My personal favorite was this immaculate W-Model powered by a V12 Detroit. It has traveled 7 million kilometres during 24 years of work and has had 5 engines. Only 3 were ever built and this one looks like it did the first day it went to work...

Outside they had a small fleet of buses. A Leyland, Commer and Bedford...

And this awesome Diamond T 980 named "The Bitch" powered by a 6 cylinder Hercules diesel engine...

Eddy Holland from Darwin had his custom Mack R-750 Eddy-Liner...

I also got a better photo of one of the Army's MAN floats...


Seeing that I was back in Alice Springs, I needed to get a few more Road Train photos. I spotted this BULKtrans Tri-Drive T904 ready for his return trip to Darwin to reload aviation turbine fuel for the Alice Springs Airport. He told me it takes him 25 hours to get home and he loved every part of his job…
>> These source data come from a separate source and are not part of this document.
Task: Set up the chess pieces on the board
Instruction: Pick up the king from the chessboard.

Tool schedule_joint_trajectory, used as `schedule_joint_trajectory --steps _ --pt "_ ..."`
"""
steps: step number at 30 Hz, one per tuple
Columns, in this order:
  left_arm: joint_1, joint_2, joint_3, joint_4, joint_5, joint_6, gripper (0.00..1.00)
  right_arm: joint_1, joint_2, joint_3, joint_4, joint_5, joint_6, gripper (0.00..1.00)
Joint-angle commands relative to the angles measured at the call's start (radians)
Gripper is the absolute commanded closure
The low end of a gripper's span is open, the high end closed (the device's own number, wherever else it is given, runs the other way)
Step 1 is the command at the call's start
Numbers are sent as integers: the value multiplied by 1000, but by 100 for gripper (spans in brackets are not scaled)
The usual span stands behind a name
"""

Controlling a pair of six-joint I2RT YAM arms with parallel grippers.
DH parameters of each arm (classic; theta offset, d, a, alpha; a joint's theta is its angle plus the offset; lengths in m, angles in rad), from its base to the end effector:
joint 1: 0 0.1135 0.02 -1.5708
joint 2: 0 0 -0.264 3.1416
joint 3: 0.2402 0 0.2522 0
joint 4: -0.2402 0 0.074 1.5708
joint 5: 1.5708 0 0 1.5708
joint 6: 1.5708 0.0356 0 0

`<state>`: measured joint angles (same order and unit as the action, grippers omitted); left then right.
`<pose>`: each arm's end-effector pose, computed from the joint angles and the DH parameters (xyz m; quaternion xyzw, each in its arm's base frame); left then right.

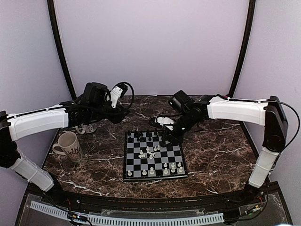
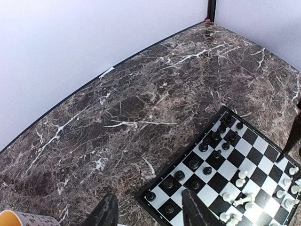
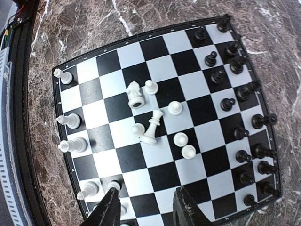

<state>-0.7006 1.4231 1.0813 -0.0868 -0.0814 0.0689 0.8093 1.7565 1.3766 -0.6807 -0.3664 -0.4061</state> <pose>0.2554 -0.2116 0.3035 0.2951 0.7874 -0.1352 0.5240 0.2467 0.2772 0.2443 -0.5810 0.7549 0.2224 0.2078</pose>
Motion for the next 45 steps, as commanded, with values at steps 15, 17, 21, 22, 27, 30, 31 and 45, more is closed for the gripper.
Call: schedule_joint_trajectory --steps 15,17,21,22,27,30,31,45 --pt "23 -118 -78 113 -31 2 50 116 253 216 -59 58 27 65" --pt "23 -118 -77 114 -26 0 50 117 263 219 -57 57 29 65" --pt "23 -116 -79 115 -22 2 50 122 282 223 -53 80 38 65" --pt "24 -117 -80 115 -20 2 50 122 286 224 -52 84 41 66" --pt "24 -122 -81 117 -16 2 50 122 303 228 -56 89 44 68" --pt "23 -122 -82 117 -13 2 50 122 312 226 -59 89 41 69" --pt "24 -123 -82 118 -12 2 50 122 314 225 -59 89 41 69" --pt "23 -124 -84 117 0 6 50 125 342 226 -53 137 49 69"
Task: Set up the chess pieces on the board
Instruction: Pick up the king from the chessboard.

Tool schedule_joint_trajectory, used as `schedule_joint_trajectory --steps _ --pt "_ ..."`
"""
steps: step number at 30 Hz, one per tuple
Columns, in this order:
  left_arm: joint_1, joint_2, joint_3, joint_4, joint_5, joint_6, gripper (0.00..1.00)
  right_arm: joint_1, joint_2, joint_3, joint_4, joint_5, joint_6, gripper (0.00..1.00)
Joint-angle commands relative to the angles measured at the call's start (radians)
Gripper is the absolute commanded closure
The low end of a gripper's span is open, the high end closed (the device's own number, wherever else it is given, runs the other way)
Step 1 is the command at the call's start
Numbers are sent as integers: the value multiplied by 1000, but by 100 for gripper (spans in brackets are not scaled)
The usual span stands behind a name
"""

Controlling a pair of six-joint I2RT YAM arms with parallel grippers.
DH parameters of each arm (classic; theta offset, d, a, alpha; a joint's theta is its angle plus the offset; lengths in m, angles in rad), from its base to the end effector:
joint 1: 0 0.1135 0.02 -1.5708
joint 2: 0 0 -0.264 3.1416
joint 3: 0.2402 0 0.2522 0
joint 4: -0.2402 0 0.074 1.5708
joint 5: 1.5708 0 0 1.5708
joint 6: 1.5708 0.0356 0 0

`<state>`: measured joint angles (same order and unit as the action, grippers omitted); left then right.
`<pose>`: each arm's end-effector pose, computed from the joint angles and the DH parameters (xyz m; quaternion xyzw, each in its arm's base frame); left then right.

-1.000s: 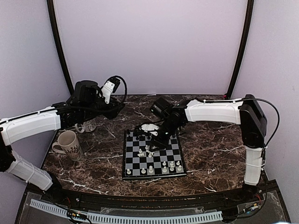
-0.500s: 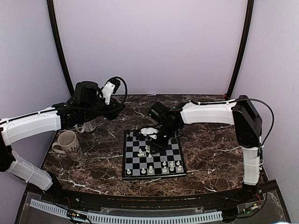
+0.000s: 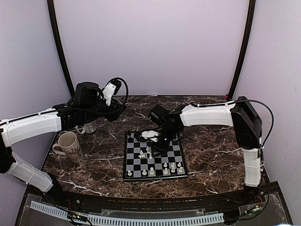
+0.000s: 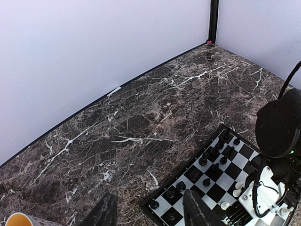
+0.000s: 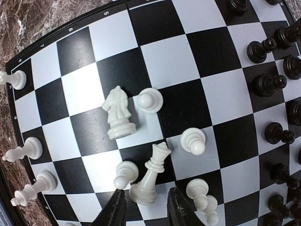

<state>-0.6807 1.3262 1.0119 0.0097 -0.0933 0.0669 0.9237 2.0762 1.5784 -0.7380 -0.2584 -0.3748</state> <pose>0.2445 -0.1938 0.3181 0.2684 0.7598 -0.1427 0.5747 0.2504 0.3464 0.1779 -0.6083 0.7659 0.1671 0.1247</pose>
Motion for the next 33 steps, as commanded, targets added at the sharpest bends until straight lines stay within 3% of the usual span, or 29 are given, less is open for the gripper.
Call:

I had a phone call from a mate who was having his truck professionally photographed for a magazine and asked if I wanted to tag along. I couldn't say no to that!!! His truck was parked with the desert as a background and the photographer told us the "perfect" spot was picked out for the photo shoot and we had to go for a little drive. I didn't take a photo there, just in case my battery went flat and I missed out. We were taken to a concrete weighbridge with a crusty old scale house for the photo shoot. I couldn't believe it, all this beautiful scenery and we are sitting at a government weighbridge :?

We did finally move to a better location and I got the photo I was looking for...


As the sun went down, I was thinking that the whole few months of this journey have gone off without a hitch. His tanker is safely parked in the museum and Stuart is now an official legend of road transport. His photo is on the Wall of Fame amongst the toughest truck drivers this industry has ever seen; the likes of our very own kangaroo1, Ray Gilleland (The Nullarbor Kid)...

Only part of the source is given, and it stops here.